I costi di un processo industriale dipendono, tra l’altro, dalla velocità delle reazioni coinvolte: abitualmente un aumento della temperatura provoca un aumento della velocità della reazione stessa ma, in molti casi, ci si avvale di catalizzatori che, abbassando l’energia di attivazione, accelerano il processo.

I catalizzatori che vengono utilizzati sono di tipo poroso al fine di aumentare la superficie di contatto e la reazione procede sulla superficie del catalizzatore: le molecole reagenti diffondono infatti attraverso i pori del catalizzatore.

Nei catalizzatori bimetallici  la presenza di un secondo metallo porta a cambiamenti nella struttura atomica ed elettronica delle nanoparticelle offrendo numerosi vantaggi rispetto ai catalizzatori monometallici in relazione a:

  • effetti geometrici in quanto i siti attivi sono alterati a causa di modificazioni geometriche
  • effetti elettronici in quanti i siti attivi sono modificati dal trasferimento di elettroni tra i metalli
  • effetti di stabilizzazione
  • effetti sinergici
  • effetti bifunzionali in quanto ogni metallo può offrire una funzione diversa nel meccanismo della reazione
  • costituzione della superficie

Negli ultimi decenni sono state fatte ricerche sulla relazione esistente tra configurazione elettronica dei metalli utilizzati quali catalizzatori e la loro attività catalitica da cui si è riscontrato che un catalizzatore bimetallico costituisce un valido supporto nella catalisi eterogenea.

Inizialmente furono compiute ricerche su catalizzatori costituiti rispettivamente da nichelcromo, ruteniorame, osmio– rame, platinoiridio e platino-rutenio nelle reazioni di idrogenazione, deidrogenazione e nei processi di isomerizzazione.

Nell’ultimo decennio si sono studiate le attività catalitiche di catalizzatori bimetallici costituiti dagli elementi del Gruppo VIII i cui capostipiti sono ferro, cobalto e nichel con gli elementi del Gruppo IB costituiti da rame, argento e oro.

Da queste ricerche sono stati ottenuti i catalizzatori bimetallici che vengono utilizzati in molte reazioni tra cui la riduzione dell’ossigeno nelle celle a combustibile.

In particolare sono stati studiati gli effetti dei catalizzatori bimetallici nella produzione di biocarburanti da biomasse in cui si è dimostrato che essi presentano, rispetto ai catalizzatori tradizionali, una maggiore attività e un’alta selettività nella trasformazione delle biomasse.

E’ inoltre stato studiato il ruolo dei catalizzatori bimetallici nella produzione dell’idrogeno e si è trovato che la selettività varia notevolmente a seconda delle diverse combinazioni di questo tipo di catalizzatori.
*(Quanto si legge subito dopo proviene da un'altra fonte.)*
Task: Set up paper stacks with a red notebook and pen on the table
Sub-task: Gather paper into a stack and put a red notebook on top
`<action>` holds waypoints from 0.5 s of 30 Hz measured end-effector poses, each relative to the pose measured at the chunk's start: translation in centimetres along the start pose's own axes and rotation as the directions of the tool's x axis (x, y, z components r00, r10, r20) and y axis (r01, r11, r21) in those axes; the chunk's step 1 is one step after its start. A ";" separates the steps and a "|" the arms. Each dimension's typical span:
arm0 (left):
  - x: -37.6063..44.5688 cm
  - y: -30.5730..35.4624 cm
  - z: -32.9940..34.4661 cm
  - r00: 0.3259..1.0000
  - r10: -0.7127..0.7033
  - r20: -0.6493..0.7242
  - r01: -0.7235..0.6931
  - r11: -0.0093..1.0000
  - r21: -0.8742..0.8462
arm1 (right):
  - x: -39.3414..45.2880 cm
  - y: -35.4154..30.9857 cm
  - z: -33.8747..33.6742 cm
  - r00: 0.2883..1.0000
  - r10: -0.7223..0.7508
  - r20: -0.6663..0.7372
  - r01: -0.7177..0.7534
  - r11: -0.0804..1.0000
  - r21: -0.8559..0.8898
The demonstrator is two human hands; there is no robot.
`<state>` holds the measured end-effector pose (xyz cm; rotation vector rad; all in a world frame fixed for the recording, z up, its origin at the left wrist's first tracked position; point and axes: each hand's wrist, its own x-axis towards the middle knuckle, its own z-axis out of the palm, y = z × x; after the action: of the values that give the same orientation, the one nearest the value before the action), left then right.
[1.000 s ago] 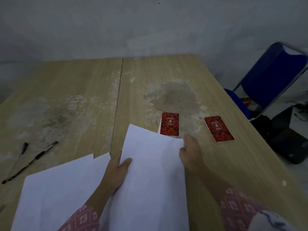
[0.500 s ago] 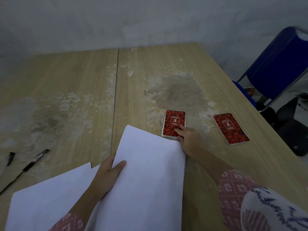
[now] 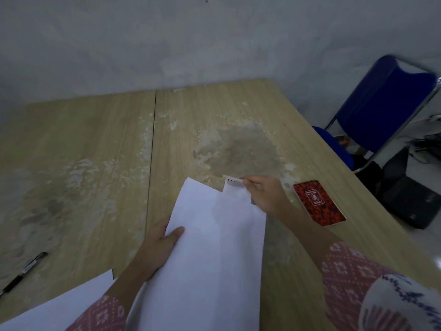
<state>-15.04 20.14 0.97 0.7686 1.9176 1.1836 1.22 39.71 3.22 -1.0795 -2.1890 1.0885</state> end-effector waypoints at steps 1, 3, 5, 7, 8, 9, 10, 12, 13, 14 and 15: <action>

I catalizzatori rutenio-rame usati nell’idrogenolisi del glicerolo mostrano infatti una diversa selettività e una diversa resa controllate dal differente rapporto dei due metalli.

Ulteriori studi effettuati su nanoparticelle hanno evidenziato che le loro proprietà sia chimiche che fisiche sono influenzate da entrambi i metalli e, l’aggiunta di un altro metallo, produce proprietà completamente diverse.

I catalizzatori bimetallici possono presentarsi con diverse strutture; ad esempio se è presente un metallo particolarmente costoso esso viene assemblato in particolari posizioni sulla superficie dell’altro metallo.

Un tipo di catalizzatore bimetallico può presentare una struttura cava che ha un elevato rapporto superficie/volume, bassa densità ed elevata superficie di contatto.